A Blockbuster A Week: Week Eight
I'm not sure why movie comedy stars have such a hard time holding their ground over the long haul. Maybe it's that whole "crying on the inside" clown thing … after a few years of making mass audiences laugh, too many comedians either start begging to be taken seriously (see: Jim Carrey, Robin Williams) or begin to look noticeably miserable on-screen (see: Eddie Murphy, and arguably Steve Martin).
Adam Sandler hasn't really gone the serious route yet–Punch-Drunk Love and Spanglish were, after all, essentially comedies–and so far he's kept the misery at bay. But in a fascinating bit of meta-evolution, his movies have increasingly become an extended look at what it's like to be Adam Sandler. Both 50 First Dates and Click have inverted premises, but wind up at more or less the same place. The former is about a guy who has to recreate the day he fell in love over and over, in order to keep his chronically forgetful girlfriend up to speed; and the latter is about a guy who gets a magical remote that lets him fast-forward through days that he later wishes he'd lived in full. Both are about Sandler trying to humble himself, and remind himself to take life a little easier.
But then, isn't that what Adam Sandler movies have always been about? He and his slacker cronies create slobby, schmucky, generally comfortable spaces for audiences to settle in. The laughs are dopey–and always PG-13, which dulls a lot of their potential edge–and the messages are generally positive, inasmuch as they encourage Sandler's fans to exert the minimum amount of effort required to remake their lives into a permanent version of their high school junior year. Even the music in Sandler's movies is stuck in the past. Click opens with The Cars' "Magic," for flip's sake.
[Aside: Part of the reason I missed seeing a movie last week was because I had in-laws in town to entertain, and I had to get some work done early so that I could take a two-day mini-vacation with my wife while her folks watched our kids. Anyway, we took advantage of our time off to go to a local amusement park–which should be a post all to itself–and were surprised to find that the loudspeaker music was exclusively blasting songs produced between 1965 and 1985, all day long. Apparently, classic rock still connotes summer, no matter what year it actually is.]
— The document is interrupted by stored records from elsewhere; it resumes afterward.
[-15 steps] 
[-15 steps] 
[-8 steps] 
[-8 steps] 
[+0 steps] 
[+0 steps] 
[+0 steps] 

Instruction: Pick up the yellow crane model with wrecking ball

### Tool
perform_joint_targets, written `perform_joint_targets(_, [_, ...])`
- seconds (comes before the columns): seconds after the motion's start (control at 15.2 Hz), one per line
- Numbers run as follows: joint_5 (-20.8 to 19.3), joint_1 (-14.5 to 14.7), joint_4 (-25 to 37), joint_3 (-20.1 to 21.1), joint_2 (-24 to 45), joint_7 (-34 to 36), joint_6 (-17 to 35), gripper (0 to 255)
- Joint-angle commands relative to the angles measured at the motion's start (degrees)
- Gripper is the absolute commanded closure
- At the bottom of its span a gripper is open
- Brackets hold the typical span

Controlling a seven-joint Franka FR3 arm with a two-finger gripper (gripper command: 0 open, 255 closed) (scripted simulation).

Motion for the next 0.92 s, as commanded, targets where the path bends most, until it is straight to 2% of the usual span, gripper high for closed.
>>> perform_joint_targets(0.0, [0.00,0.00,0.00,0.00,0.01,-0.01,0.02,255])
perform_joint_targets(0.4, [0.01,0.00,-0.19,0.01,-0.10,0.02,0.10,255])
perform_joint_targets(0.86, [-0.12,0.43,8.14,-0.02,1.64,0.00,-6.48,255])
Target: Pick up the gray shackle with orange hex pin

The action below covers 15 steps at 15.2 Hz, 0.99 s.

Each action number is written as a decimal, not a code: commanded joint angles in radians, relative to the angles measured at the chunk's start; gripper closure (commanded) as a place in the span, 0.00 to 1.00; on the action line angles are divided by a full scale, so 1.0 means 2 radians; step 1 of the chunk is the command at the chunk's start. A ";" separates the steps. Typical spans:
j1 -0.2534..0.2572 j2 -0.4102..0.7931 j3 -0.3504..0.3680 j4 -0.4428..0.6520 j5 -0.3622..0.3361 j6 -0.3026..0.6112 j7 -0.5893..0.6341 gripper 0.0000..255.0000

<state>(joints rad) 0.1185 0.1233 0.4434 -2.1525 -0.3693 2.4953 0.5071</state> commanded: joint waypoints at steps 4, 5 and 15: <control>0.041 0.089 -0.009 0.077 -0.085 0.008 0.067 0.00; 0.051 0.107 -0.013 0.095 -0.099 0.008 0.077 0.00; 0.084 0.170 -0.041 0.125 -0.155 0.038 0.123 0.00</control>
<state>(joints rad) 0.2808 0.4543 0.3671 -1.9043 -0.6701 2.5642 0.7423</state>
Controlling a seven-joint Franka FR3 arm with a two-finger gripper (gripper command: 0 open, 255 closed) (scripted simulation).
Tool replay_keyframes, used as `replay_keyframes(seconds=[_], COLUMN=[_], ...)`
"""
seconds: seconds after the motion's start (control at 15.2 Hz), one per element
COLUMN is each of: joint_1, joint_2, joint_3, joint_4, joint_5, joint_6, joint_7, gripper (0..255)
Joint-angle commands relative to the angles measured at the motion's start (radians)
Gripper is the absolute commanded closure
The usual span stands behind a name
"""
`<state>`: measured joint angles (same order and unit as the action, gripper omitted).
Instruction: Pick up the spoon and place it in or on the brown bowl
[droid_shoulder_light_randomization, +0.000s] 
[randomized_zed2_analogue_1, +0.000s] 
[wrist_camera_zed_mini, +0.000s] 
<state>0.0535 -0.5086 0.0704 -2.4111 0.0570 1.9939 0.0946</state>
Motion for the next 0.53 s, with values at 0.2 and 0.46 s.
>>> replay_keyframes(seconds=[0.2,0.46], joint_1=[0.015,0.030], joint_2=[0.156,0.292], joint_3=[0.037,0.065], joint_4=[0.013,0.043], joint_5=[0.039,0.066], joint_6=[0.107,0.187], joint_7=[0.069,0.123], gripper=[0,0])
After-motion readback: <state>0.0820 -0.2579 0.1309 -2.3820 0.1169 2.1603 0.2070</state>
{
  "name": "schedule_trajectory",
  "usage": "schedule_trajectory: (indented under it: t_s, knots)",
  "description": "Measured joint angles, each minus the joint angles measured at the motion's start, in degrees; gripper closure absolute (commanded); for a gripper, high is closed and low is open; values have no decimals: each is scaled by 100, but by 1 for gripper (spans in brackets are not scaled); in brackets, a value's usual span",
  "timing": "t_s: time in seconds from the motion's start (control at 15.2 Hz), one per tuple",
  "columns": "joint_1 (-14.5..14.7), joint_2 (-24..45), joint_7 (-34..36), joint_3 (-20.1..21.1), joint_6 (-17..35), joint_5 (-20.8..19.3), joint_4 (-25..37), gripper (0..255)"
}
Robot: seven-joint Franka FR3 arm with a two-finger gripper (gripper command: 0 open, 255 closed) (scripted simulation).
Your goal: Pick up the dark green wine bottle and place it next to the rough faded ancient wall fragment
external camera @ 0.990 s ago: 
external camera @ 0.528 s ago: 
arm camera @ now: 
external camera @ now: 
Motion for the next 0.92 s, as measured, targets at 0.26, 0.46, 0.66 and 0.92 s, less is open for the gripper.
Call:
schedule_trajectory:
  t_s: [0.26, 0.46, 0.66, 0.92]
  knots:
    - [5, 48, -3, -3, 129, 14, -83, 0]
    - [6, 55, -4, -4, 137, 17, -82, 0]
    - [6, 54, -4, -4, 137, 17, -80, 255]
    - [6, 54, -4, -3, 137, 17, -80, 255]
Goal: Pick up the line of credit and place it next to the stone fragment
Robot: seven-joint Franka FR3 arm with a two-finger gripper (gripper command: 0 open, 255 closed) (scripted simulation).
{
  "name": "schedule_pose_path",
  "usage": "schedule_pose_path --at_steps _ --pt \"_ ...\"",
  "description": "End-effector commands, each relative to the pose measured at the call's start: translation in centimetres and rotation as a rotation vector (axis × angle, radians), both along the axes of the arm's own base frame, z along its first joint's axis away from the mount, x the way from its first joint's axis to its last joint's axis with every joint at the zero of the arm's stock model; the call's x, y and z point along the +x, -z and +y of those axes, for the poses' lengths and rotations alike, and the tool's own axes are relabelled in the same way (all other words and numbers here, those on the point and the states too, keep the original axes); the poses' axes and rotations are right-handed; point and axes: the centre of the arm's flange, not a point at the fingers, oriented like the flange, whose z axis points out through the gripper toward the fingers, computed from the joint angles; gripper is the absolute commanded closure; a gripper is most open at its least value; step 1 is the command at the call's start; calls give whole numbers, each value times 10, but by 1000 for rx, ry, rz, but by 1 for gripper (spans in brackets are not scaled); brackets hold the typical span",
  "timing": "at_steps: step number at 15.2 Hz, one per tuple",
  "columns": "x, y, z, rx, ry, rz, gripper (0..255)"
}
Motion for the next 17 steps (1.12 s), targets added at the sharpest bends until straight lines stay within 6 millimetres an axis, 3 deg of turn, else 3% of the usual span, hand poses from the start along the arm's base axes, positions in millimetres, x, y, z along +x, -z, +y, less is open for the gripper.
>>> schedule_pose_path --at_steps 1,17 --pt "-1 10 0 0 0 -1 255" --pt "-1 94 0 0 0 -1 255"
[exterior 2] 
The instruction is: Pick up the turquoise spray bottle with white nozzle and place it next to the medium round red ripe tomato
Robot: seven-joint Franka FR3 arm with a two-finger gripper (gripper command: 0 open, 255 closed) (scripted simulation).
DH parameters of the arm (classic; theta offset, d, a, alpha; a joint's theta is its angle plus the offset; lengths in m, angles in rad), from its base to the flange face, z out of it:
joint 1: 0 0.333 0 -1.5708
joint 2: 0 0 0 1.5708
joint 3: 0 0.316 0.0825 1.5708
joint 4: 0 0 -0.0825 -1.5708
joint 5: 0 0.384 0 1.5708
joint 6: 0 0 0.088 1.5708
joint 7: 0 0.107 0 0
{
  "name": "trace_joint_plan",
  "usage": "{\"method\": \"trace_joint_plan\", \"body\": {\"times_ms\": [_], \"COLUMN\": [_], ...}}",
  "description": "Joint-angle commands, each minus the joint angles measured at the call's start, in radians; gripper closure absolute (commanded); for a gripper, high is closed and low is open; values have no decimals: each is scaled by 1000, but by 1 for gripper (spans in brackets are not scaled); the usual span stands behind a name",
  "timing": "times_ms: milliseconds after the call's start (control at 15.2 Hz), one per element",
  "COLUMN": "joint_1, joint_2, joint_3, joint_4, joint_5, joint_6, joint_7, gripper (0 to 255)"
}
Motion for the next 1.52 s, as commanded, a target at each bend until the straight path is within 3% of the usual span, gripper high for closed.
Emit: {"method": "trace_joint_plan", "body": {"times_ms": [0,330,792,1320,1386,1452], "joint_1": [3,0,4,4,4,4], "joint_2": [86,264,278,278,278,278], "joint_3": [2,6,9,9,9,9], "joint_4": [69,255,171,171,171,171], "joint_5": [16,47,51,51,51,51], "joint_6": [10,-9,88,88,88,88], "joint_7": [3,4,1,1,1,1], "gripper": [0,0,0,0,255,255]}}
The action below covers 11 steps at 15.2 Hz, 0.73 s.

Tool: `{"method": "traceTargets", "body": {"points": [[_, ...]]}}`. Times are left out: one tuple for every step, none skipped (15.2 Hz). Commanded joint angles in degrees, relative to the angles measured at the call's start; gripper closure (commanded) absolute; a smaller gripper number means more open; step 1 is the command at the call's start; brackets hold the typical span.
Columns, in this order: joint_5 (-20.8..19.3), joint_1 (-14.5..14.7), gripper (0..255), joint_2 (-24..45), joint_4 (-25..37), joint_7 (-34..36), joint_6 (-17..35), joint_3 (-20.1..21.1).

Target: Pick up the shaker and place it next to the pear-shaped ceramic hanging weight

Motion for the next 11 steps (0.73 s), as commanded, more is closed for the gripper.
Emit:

Of course, the problem with Click–a hard one to ignore–is that it's not all that funny. The jokes are of the "hey that dorky guy's wearing a Speedo" variety, and Rob Schneider's inevitable cameo has him playing an Arab whose name Sandler mispronounces as "Hubba Bubba" (which might actually have been funny, had Schneider not stepped on the line with his retort, "I am not bubblegum!"). And I won't even get into the standard Sandler obsessions with torturing bratty little kids, kicking the crap out of effeminately officious types, and farting.
But like the underrated 50 First Dates, Click is surprisingly poignant. It's got a vision of a kind–albeit one borrowed from Groundhog Day and A Christmas Carol, with a touch of Back To The Future. (There's that Sandler '80s fetish again.) Reduced to its core elements, Click might seem pat. Heck, it is pat. But there's a reason why these kinds of stories get told and re-told, and why they leave audiences with a little lift in their step, wanting to be better people, at least in the short term. They reassure us–rightly or wrongly–that life gets better as it goes, and looks great in retrospect. It's really only right now that's shitty.